To do: Return a copy of every line in the data below that contains "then".

*** Begin section ***

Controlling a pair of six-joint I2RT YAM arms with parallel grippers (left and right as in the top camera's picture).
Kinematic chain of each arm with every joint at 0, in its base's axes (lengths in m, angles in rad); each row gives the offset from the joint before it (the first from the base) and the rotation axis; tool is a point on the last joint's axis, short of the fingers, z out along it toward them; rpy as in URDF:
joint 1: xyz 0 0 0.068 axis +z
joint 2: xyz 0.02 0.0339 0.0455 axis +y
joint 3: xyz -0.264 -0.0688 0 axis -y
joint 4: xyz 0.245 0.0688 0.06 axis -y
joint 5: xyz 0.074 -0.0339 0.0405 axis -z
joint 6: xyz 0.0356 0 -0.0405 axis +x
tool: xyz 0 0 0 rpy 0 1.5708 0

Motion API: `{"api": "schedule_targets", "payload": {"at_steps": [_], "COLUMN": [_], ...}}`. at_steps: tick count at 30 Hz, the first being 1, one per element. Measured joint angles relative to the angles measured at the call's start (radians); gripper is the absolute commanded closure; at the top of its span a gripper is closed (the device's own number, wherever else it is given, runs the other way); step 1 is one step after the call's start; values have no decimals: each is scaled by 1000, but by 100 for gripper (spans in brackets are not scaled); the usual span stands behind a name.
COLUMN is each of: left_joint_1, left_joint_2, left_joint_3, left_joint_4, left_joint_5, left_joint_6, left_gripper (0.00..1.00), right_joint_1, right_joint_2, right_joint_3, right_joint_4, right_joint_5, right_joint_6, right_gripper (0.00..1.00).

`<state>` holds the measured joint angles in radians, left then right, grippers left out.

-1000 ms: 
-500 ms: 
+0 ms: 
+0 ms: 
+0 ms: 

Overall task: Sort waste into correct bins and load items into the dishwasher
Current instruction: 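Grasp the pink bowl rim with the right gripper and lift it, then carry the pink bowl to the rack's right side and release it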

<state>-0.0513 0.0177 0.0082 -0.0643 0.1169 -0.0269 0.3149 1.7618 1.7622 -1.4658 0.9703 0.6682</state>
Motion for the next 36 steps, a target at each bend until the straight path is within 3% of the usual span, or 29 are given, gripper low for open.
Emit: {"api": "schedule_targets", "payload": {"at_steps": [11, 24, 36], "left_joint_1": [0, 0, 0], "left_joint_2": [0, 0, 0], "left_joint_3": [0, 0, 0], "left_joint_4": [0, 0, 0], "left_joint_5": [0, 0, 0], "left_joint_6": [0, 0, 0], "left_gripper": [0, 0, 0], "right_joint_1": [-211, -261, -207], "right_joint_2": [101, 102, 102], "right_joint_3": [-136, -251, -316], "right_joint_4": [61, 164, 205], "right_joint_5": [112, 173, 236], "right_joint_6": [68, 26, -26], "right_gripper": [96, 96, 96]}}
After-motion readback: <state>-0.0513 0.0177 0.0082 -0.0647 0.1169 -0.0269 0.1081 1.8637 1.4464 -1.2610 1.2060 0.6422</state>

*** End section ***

Answer section:
`<state>` holds the measured joint angles in radians, left then right, grippers left out.
Current instruction: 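Grasp the pink bowl rim with the right gripper and lift it, then carry the pink bowl to the rack's right side and release it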

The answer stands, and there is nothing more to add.